◆ Problem details: In the listing below, find each line containing "target" and report it.

◆ Source material:
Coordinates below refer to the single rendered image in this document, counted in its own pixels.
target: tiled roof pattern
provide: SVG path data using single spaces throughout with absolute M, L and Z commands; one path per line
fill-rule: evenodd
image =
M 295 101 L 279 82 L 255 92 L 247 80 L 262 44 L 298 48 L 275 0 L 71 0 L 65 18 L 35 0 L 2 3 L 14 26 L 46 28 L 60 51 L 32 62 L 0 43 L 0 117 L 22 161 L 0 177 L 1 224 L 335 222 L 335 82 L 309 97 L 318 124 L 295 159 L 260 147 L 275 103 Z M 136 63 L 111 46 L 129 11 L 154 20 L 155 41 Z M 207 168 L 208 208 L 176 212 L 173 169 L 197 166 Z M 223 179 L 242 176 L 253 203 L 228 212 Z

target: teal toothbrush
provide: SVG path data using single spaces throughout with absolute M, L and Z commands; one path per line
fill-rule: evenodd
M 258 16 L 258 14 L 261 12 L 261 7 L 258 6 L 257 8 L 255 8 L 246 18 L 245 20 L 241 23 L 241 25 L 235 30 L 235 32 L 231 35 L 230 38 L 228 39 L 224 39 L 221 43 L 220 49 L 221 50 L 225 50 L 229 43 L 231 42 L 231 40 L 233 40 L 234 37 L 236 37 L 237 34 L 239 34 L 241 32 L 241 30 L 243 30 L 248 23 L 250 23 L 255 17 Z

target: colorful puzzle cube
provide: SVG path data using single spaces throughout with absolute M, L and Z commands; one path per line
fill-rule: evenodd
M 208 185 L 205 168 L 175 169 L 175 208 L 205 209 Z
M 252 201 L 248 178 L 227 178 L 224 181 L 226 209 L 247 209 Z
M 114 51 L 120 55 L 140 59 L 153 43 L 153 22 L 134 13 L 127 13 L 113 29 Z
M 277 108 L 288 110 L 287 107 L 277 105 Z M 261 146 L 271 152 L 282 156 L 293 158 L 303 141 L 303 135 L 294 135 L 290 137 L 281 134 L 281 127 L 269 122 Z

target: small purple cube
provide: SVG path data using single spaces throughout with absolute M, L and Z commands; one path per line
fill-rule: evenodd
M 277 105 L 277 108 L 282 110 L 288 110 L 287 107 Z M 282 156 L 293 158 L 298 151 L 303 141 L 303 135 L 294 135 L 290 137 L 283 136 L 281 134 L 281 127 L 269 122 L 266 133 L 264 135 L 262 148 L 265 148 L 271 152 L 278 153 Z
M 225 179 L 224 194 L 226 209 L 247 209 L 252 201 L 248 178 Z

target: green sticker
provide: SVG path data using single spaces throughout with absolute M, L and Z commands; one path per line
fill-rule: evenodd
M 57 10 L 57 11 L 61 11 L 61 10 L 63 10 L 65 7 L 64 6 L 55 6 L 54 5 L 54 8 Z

◆ Answer below:
target: tiled roof pattern
target: teal toothbrush
target: colorful puzzle cube
target: small purple cube
target: green sticker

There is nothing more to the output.